A: The paper doesn't have much detail here. I imagine that the leader won't
start the configuration change until the servers to be added (the
non-voting members) are close to completely caught up. When the leader
sends out the Cold,new log entry in AppendEntries RPCs to those new
servers, the leader will bring them fully up to date (using the Figure 2
machinery). The leader won't be able to commit the Cold,new message
until a majority of those new servers are fully caught up. Once the
Cold,new message is committed, those new servers can vote.


Q: I don't disagree that having servers deny RequestVotes that are less than
the minimum election timeout from the last heartbeat is a good idea (it
helps prevent unnecessary elections in general), but why did they choose
that method specifically to prevent servers not in a configuration running
for election? It seems like it would make more sense to check if a given
server is in the current configuration. E.g., in the lab code we are using,
each server has the RPC addresses of all the servers (in the current
configuration?), and so should be able to check if a requestVote RPC came
from a valid (in-configuration) server, no?

Q: I agree that the paper's design seems a little awkward, and I don't know
why they designed it that way. Your idea seems like a reasonable
starting point. One complication is that there may be situations in
which a server in Cnew is leader during the joint consensus phase, but
at that time some servers in Cold may not know about the joint consensus
phase (i.e. they only know about Cold, not Cold,new); we would not want
the latter servers to ignore the legitimate leader.


Q: When exactly does joint consensus begin, and when does it end? Does joint
consensus begin at commit time of "C_{o,n}"?

A: Joint consensus is in progress when the current leader is aware of
Cold,new.

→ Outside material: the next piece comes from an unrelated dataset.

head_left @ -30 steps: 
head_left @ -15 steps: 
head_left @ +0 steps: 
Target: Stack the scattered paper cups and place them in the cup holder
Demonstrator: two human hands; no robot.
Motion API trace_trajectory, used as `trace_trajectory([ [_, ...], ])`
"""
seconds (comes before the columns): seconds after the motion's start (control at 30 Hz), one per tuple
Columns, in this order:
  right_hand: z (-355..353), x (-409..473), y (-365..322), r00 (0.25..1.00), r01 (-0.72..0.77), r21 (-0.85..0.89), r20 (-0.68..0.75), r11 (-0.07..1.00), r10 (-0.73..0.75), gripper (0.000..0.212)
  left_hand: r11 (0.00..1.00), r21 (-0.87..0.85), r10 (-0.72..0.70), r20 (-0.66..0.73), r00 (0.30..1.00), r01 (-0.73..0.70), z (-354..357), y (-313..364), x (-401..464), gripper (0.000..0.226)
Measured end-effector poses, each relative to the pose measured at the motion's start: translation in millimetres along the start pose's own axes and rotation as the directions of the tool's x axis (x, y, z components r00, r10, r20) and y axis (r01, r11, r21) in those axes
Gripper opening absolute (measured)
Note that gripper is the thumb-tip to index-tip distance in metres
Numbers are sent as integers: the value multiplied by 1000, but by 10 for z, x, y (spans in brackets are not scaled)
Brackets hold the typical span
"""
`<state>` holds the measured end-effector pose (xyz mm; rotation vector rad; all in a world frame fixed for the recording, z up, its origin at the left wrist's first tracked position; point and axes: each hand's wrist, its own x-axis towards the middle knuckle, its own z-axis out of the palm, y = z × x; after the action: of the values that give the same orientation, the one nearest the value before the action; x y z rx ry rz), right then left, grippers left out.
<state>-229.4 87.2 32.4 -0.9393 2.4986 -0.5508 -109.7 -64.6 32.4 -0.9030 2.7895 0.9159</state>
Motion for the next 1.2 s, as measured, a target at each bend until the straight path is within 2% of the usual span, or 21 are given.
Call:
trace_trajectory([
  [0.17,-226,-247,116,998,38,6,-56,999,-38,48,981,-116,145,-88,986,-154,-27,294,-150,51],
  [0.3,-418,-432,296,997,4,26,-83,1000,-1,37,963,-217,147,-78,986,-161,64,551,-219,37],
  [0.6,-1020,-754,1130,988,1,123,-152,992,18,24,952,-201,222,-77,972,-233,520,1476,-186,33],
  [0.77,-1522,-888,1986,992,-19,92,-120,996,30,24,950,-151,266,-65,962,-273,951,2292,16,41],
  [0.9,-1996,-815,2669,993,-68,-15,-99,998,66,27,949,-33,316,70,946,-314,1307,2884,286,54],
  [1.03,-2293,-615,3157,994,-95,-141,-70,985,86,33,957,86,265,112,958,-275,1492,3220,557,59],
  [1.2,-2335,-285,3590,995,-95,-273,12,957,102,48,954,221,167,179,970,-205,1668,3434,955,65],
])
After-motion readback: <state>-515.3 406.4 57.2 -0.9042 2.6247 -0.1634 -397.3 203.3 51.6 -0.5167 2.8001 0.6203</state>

If the leader doesn't manage to commit Cold,new, and crashes,
and the new leader doesn't have Cold,new in its log, then joint
consensus ends early. If a leader manages to commit Cold,new, then joint
consensus has not just started but will eventually complete, when a
leader commits Cnew.

Q: Can the configuration log entry be overwritten by a subsequent leader
(assuming that the log entry has not been committed)?

A: Yes, that is possible, if the original leader trying to send out Cold,new
crashes before it commits the Cold,new.


Q: How can the "C_{o,n}" log entry ever be committed? It seems like it must be
replicated to a majority of "old" servers (as well as the "new" servers), but
the append of "C_{o,n}" immediately transitions the old server to new, right?

A: The commit does not change the set of servers in Cold or Cnew. For example,
perhaps the original configuration contains servers S1, S2, S3; then Cold
is {S1,S2,S3}. Perhaps the desired configuration is S4, S5, S6; then
Cnew is {S4,S5,S6}. Once Cnew is committed to the log, the configuration
is Cnew={S4,S5,S6}; S1,S2, and S3 are no longer part of the configuration.


Q: When snapshots are created, is the data and state used the one for the
client application? If it's the client's data then is this something
that the client itself would need to support in addition to the
modifications mentioned in the raft paper?

A: Example: if you are building a key/value server that uses Raft for
replication, then there will be a key/value module in the server that
stores a table of keys and values. It is that table of keys and values
that is saved in the snapshot.


Q: The paper says that "if the follower receives a snapshot that
describves a prefix of its log, then log entries covered by the
snapshot are deleted but entries following the snapshot are retained".
This means that we could potentially be deleting operations on the
state machinne.

A: I don't think information will be lost. If the snapshot covers a prefix
of the log, that means the snapshot includes the effects of all the
operations in that prefix. So it's OK to discard that prefix.


Q: It seems that snapshots are useful when they are a lot smaller than
applying the sequence of updates (e.g., frequent updates to a few
keys). What happens when a snapshot is as big as the sum of its
updates (e.g., each update inserts a new unique key)? Are there any
cost savings from doing snapshots at all in this case?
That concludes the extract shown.